(Input)
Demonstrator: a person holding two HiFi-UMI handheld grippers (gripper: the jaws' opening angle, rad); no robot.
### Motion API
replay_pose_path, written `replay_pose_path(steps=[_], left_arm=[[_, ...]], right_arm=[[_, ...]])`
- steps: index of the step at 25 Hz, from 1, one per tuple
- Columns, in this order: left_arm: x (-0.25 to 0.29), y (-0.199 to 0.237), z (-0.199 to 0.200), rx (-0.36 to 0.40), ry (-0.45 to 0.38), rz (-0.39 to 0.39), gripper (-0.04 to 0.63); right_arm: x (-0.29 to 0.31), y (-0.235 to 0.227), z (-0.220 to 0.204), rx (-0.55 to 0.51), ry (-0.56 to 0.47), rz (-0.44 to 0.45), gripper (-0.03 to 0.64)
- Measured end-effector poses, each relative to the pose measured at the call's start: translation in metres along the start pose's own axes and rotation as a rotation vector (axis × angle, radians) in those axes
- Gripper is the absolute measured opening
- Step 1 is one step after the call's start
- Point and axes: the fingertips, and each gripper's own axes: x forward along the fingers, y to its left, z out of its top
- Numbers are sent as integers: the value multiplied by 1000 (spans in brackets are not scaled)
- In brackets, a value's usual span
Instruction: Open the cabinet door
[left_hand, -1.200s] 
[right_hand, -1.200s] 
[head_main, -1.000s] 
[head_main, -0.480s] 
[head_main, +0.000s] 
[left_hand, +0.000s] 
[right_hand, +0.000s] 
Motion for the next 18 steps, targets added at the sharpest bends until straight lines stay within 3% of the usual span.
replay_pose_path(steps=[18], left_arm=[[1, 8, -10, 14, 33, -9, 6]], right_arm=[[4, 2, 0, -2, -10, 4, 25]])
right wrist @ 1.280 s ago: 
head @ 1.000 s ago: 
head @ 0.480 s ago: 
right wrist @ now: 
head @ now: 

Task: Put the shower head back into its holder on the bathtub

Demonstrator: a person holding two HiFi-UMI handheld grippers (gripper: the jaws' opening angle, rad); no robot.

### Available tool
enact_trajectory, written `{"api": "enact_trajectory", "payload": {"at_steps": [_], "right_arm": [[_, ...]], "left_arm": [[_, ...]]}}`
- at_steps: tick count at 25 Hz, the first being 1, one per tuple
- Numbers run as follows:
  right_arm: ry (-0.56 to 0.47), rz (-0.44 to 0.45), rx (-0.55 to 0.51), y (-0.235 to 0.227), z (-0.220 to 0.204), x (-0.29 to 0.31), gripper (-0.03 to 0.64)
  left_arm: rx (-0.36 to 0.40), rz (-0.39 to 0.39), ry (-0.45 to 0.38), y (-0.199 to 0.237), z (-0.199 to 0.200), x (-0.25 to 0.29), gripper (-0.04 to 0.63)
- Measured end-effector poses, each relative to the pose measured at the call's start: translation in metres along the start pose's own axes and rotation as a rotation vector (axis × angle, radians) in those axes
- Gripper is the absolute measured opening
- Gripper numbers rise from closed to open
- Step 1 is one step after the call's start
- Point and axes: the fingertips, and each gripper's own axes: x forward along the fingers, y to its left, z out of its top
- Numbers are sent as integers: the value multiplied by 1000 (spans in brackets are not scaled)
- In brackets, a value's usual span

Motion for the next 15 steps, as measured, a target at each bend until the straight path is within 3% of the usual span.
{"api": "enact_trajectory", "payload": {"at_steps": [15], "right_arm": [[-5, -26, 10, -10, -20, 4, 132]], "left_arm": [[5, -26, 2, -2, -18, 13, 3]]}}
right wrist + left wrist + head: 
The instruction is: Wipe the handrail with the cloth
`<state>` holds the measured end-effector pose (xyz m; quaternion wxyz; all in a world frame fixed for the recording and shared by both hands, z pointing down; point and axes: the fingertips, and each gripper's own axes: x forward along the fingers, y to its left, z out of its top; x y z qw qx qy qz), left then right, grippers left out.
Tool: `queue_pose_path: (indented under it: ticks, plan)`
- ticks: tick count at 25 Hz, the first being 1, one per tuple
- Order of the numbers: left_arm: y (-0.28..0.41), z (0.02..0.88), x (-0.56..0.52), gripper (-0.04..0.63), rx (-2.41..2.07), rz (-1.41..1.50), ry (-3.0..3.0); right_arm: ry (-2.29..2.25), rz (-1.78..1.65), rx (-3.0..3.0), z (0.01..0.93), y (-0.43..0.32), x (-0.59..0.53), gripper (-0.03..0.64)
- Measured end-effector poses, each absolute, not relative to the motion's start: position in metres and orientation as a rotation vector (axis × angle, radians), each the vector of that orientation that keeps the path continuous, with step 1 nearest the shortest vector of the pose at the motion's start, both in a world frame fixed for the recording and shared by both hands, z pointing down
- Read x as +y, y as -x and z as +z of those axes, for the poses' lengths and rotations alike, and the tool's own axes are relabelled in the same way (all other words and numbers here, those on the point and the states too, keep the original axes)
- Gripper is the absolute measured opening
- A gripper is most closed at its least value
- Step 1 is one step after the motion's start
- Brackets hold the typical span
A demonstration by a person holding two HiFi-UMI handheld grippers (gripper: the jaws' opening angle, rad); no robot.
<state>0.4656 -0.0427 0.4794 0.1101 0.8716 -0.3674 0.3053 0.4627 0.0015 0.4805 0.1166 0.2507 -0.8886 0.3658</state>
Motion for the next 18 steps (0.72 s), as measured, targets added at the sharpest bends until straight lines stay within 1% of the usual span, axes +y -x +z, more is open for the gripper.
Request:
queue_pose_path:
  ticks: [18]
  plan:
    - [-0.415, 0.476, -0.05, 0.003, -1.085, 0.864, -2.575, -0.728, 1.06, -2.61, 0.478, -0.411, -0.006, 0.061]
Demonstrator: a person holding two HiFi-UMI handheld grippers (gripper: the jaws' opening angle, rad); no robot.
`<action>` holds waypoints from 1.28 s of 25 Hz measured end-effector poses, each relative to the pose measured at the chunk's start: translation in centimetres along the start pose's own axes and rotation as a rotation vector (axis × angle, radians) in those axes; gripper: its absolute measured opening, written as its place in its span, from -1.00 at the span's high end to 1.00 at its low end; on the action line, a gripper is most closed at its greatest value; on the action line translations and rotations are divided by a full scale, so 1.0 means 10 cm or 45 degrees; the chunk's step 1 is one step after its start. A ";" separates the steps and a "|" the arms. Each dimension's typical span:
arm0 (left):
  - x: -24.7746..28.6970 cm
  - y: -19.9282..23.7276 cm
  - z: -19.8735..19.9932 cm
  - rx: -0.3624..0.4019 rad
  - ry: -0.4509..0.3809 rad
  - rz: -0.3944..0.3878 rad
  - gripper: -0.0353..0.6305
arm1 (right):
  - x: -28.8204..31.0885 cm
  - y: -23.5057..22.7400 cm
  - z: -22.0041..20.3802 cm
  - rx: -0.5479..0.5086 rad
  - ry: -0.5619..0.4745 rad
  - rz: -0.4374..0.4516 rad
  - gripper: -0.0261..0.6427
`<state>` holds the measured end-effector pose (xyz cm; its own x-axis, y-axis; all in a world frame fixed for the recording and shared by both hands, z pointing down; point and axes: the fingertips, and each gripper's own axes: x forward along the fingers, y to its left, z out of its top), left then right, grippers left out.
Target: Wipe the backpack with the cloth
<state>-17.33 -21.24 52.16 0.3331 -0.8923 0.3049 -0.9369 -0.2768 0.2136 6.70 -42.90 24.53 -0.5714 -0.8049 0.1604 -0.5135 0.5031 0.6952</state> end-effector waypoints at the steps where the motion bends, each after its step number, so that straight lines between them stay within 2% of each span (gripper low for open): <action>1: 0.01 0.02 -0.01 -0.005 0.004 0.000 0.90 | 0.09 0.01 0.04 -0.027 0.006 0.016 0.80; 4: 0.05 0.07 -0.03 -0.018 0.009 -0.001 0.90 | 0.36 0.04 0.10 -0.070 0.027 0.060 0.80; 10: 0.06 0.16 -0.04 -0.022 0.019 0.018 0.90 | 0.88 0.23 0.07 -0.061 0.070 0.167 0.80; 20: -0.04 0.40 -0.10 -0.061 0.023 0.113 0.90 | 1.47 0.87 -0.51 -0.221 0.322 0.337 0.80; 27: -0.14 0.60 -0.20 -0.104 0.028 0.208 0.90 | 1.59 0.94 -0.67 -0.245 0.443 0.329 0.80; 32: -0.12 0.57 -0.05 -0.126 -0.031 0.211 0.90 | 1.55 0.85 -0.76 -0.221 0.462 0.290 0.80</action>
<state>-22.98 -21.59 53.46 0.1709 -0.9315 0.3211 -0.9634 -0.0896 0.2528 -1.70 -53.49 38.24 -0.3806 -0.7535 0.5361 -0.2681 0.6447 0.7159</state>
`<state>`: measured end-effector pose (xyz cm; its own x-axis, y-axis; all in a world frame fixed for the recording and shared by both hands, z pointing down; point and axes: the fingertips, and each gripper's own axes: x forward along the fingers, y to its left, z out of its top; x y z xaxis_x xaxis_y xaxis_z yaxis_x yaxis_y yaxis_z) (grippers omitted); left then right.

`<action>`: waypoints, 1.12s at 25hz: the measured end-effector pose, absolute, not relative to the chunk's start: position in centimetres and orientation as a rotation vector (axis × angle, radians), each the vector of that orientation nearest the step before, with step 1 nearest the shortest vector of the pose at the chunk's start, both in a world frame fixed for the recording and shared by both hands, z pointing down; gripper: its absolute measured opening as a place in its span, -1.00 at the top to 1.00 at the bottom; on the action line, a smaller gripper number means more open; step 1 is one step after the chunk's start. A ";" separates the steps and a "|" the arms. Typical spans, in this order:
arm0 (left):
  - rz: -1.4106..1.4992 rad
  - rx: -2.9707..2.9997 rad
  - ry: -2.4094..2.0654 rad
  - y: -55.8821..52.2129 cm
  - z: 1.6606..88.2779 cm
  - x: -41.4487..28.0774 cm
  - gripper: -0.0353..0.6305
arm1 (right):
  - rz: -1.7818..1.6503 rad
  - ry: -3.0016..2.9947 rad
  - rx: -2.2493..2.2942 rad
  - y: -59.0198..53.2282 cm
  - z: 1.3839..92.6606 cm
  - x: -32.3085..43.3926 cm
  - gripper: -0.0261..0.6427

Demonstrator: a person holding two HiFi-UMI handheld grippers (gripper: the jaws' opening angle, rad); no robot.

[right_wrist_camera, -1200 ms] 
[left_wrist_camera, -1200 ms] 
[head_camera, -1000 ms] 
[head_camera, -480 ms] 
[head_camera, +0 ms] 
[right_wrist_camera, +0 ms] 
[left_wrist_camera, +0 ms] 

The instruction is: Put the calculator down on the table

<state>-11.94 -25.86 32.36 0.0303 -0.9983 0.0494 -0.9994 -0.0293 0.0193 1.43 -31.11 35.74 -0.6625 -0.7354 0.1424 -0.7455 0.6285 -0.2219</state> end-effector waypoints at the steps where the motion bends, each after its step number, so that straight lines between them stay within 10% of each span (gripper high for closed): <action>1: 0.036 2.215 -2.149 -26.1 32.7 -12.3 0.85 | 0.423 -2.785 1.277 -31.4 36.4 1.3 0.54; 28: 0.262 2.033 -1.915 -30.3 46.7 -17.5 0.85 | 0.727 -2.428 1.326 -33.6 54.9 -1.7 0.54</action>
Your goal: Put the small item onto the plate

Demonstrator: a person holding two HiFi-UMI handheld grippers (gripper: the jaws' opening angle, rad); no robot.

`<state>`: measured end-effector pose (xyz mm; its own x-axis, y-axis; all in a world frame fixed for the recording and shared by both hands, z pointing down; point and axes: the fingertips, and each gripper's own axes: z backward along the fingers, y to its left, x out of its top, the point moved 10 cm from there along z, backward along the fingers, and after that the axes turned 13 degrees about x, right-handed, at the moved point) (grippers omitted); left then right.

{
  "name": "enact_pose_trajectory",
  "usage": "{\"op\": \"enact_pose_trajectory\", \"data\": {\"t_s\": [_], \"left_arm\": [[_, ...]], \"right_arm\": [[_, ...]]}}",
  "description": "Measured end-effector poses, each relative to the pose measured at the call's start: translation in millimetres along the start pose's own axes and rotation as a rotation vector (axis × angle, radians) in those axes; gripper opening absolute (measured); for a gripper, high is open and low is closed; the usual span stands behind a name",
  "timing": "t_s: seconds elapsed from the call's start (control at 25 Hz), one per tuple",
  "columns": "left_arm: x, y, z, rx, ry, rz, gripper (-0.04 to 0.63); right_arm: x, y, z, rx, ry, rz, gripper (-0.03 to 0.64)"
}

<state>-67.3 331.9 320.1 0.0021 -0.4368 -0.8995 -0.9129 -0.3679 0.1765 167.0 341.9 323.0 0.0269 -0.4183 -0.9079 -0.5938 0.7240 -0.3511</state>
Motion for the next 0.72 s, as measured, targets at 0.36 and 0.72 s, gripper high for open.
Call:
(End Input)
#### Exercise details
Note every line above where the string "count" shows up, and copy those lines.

#### Output
- at_steps: tick count at 25 Hz, the first being 1, one per tuple
- ticks: tick count at 25 Hz, the first being 1, one per tuple

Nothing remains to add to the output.